Counting surfaces on Calabi-Yau 4-folds I: Foundations
Younghan Bae, Martijn Kool, Hyeonjun Park
TL;DR
This paper develops a foundational framework for counting surfaces on Calabi–Yau 4-folds by introducing three moduli spaces of 2-dimensional objects (the Hilbert scheme of 2D subschemes and PT_q stable-pair moduli for q ∈ {−1,0,1}) and relating them via GIT wall-crossing and derived-category stability. It constructs reduced Oh-Thomas virtual cycles using non-degenerate cosections from semi-regularity, proving deformation invariance along Hodge loci and establishing a reduced virtual dimension rvd = $n-\tfrac{1}{2}\gamma^2$ + $\tfrac{1}{2}\rho_\gamma$, which enables a virtual-generalized version of the variational Hodge conjecture in this setting. The work develops moduli theory for PT_q pairs, connects these to complexes and Bayer’s polynomial Bridgeland stability, and provides relative and derived-algebraic-geometry perspectives that underpin a robust, deformation-invariant apparatus for counting surfaces.

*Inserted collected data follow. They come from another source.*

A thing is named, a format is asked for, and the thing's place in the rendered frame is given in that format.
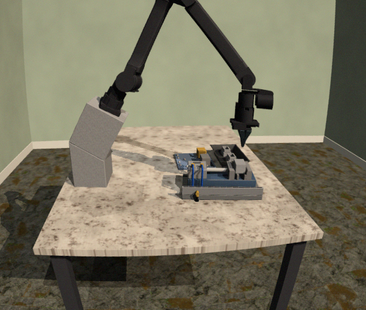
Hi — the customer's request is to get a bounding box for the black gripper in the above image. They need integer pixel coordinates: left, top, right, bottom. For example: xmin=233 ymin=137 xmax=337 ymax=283
xmin=230 ymin=106 xmax=259 ymax=147

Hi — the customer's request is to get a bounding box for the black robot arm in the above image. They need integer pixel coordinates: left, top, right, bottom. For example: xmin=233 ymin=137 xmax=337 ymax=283
xmin=99 ymin=0 xmax=273 ymax=120

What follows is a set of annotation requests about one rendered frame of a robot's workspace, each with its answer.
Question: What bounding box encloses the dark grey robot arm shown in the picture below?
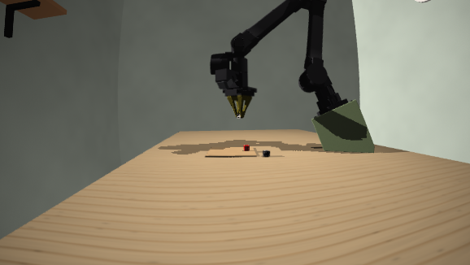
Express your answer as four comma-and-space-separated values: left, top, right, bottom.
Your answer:
210, 0, 348, 116

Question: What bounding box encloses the tan flat mat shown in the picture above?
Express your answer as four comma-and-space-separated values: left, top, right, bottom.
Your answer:
205, 147, 257, 157

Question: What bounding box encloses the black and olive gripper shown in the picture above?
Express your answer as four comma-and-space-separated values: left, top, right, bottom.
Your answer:
223, 87, 257, 118

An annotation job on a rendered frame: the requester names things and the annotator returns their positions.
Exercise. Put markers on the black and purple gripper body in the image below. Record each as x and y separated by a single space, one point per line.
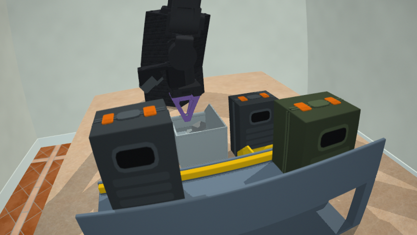
192 86

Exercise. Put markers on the dark green hard case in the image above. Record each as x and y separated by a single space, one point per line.
311 128

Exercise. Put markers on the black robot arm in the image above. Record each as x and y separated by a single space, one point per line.
184 22

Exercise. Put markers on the yellow flat bar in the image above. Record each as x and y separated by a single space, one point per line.
218 168

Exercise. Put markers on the yellow open bin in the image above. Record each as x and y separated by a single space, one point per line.
248 150

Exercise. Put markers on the dark grey tool case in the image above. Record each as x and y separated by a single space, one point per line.
135 151

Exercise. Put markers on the grey bin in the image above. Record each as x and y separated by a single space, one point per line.
208 145

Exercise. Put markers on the black tool case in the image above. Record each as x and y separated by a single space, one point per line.
251 120

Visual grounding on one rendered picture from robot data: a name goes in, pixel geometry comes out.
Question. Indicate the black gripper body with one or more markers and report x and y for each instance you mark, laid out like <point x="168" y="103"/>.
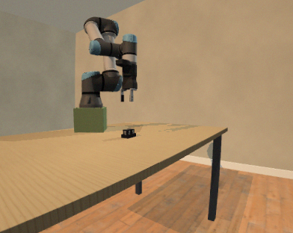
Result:
<point x="129" y="65"/>

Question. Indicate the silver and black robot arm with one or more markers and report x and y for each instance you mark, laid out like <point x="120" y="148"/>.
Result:
<point x="110" y="80"/>

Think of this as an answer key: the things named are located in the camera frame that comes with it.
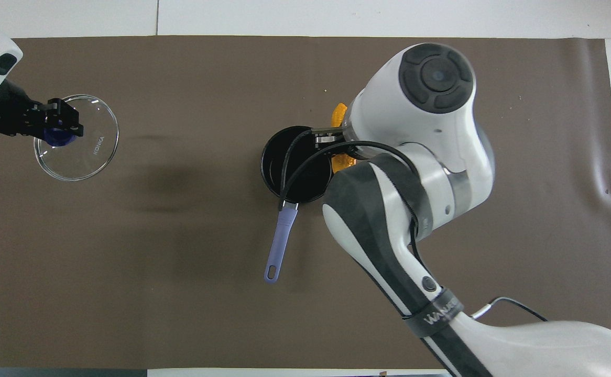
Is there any yellow corn cob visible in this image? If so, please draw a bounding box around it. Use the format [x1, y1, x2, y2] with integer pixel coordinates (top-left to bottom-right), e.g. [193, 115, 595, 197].
[331, 103, 362, 174]

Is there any glass lid purple knob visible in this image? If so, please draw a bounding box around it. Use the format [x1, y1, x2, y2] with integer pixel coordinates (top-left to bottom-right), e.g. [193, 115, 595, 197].
[33, 94, 120, 182]

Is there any thin black cable silver plug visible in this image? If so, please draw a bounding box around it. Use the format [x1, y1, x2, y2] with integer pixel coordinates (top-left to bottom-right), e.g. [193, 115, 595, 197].
[472, 296, 549, 322]

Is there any black pot purple handle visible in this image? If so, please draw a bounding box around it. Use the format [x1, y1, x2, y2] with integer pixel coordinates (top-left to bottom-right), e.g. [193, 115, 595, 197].
[260, 125, 336, 284]

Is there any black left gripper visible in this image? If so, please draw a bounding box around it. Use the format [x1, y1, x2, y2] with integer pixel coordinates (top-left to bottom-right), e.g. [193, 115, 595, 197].
[0, 79, 85, 138]

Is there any brown table mat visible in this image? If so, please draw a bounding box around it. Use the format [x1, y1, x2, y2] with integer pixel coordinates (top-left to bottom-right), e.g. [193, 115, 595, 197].
[0, 36, 611, 370]

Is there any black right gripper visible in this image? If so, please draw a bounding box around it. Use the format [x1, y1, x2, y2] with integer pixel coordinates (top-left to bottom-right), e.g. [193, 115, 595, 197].
[312, 126, 347, 146]

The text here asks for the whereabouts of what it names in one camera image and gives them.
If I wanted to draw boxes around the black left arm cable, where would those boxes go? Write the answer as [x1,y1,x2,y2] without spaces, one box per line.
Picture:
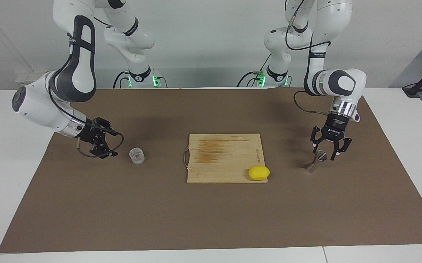
[285,0,333,119]

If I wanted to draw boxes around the black base cables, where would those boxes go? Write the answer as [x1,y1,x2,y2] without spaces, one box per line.
[113,71,168,89]
[237,54,272,88]

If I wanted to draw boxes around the brown table mat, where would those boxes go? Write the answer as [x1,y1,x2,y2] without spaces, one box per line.
[0,88,422,254]

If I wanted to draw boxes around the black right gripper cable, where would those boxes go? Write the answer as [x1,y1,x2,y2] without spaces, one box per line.
[76,126,125,159]

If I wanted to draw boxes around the wooden cutting board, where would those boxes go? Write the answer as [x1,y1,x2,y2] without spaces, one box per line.
[184,133,269,184]

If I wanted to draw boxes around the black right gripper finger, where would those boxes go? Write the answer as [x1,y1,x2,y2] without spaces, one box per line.
[89,142,119,159]
[94,117,121,137]

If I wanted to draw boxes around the steel double jigger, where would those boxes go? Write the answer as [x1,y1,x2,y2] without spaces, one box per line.
[304,151,328,173]

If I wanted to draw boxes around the black right base cables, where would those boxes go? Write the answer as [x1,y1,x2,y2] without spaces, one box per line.
[113,71,168,89]

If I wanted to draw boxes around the black left base cables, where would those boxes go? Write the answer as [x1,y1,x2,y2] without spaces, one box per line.
[237,54,272,88]

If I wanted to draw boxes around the small clear plastic cup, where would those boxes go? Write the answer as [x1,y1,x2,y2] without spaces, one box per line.
[129,147,146,165]

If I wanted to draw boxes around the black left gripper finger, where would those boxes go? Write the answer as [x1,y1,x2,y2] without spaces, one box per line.
[330,137,353,161]
[310,126,323,153]

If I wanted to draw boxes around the yellow lemon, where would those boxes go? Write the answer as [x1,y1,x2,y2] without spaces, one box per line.
[248,166,271,182]

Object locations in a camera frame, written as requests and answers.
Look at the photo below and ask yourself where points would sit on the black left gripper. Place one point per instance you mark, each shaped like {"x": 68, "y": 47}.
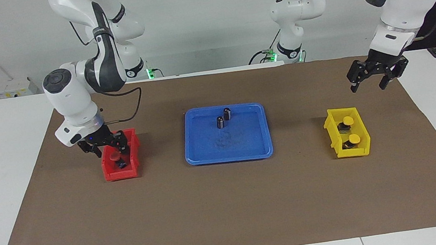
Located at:
{"x": 384, "y": 60}

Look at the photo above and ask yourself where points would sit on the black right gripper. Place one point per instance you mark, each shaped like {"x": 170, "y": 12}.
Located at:
{"x": 101, "y": 137}

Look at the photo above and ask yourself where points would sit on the red push button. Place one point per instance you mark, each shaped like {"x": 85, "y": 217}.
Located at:
{"x": 114, "y": 156}

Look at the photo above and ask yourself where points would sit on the yellow push button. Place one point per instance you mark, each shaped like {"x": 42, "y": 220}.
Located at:
{"x": 354, "y": 138}
{"x": 348, "y": 121}

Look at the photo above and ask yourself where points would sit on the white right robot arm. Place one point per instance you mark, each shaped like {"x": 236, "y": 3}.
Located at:
{"x": 70, "y": 103}

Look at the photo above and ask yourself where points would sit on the blue plastic tray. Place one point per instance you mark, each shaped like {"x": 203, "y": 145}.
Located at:
{"x": 204, "y": 149}

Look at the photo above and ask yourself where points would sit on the red plastic bin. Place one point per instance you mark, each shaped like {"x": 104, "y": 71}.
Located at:
{"x": 120, "y": 175}

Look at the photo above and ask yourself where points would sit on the green lit base connector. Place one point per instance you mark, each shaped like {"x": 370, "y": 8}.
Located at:
{"x": 271, "y": 54}
{"x": 149, "y": 73}

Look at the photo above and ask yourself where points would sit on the yellow plastic bin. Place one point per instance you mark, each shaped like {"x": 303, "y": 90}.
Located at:
{"x": 355, "y": 152}

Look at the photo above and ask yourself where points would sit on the black cylindrical capacitor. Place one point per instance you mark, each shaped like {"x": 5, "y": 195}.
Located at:
{"x": 227, "y": 114}
{"x": 220, "y": 123}

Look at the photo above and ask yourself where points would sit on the brown paper mat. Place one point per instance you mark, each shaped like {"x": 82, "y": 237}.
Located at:
{"x": 228, "y": 204}

These foundations pave the way for sequels that prove DT/PT-type correspondences, compute invariants in concrete geometries, and explore physics-inspired connections such as G_4-flux and instanton frameworks. The integration of cosection localization, algebraic twistor methods, and (-2)-shifted symplectic enhancements offers a versatile toolkit for studying surface counts on CY 4-folds and their Hodge-theoretic ramifications.
Abstract
This is the first part in a series of papers on counting surfaces on Calabi-Yau 4-folds. Besides the Hilbert scheme of 2-dimensional subschemes, we introduce \emph{two} types of moduli spaces of stable pairs. We show that all three moduli spaces are related by GIT wall-crossing and parametrize stable objects in the bounded derived category. We construct \emph{reduced} Oh-Thomas virtual cycles on the moduli spaces via Kiem-Li cosection localization and prove that they are deformation invariant along Hodge loci. As an application, we show that the variational Hodge conjecture holds for any family of Calabi-Yau 4-folds supporting a non-zero reduced virtual cycle.